REQUIREMENT: Please copy out the entries until you have copied the line that contains "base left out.", beginning with the first line.
[Start of section]
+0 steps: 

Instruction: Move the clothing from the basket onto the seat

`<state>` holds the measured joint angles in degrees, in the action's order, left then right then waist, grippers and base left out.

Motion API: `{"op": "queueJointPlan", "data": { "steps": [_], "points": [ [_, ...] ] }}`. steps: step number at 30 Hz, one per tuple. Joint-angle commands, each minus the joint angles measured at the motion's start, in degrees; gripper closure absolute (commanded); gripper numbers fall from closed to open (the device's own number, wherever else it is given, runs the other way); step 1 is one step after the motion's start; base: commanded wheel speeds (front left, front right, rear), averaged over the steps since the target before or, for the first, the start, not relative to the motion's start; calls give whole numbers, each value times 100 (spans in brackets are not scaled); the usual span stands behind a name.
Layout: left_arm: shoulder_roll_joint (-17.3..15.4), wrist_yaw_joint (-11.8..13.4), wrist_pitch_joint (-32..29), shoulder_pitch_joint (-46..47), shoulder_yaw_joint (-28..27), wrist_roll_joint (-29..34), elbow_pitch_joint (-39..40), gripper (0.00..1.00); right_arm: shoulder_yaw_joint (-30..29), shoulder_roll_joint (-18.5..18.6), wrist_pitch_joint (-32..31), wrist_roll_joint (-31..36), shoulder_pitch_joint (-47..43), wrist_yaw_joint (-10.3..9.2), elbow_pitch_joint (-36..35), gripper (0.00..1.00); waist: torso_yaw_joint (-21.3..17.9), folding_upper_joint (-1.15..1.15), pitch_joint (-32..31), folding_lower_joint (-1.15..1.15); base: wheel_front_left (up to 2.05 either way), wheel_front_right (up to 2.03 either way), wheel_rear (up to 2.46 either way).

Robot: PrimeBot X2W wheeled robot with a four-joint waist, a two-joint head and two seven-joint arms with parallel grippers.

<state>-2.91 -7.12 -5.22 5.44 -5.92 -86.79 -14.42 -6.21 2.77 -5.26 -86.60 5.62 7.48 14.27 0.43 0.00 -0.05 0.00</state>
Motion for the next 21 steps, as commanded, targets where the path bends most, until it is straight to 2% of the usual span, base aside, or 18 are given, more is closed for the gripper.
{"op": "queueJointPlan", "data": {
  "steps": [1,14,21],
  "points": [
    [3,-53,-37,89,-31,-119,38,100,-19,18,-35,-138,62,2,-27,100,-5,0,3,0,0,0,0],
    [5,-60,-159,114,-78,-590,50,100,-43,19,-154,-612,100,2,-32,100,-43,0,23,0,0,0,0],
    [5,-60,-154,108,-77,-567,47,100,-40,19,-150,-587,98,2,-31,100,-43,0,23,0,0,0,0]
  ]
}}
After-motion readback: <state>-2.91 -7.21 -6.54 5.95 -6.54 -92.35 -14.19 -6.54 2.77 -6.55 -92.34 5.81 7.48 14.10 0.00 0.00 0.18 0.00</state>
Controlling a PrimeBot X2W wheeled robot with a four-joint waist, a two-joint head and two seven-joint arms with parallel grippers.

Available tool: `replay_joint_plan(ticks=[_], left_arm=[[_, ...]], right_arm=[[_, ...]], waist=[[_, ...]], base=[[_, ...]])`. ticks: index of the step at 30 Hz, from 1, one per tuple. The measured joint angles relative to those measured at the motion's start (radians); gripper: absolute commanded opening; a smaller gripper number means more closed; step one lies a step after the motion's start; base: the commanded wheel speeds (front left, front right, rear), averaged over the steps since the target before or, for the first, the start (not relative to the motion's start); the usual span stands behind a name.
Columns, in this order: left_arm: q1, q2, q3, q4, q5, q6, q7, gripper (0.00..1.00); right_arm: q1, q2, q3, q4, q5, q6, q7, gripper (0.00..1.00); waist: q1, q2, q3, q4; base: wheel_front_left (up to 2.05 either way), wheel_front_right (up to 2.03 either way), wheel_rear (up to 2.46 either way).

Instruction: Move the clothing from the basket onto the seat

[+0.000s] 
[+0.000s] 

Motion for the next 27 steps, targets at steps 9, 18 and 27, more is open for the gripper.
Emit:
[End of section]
WORKED SOLUTION:
+0 steps: 

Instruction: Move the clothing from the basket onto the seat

`<state>` holds the measured joint angles in degrees, in the action's order, left then right then waist, grippers and base left out.

No part of the exercise remains open.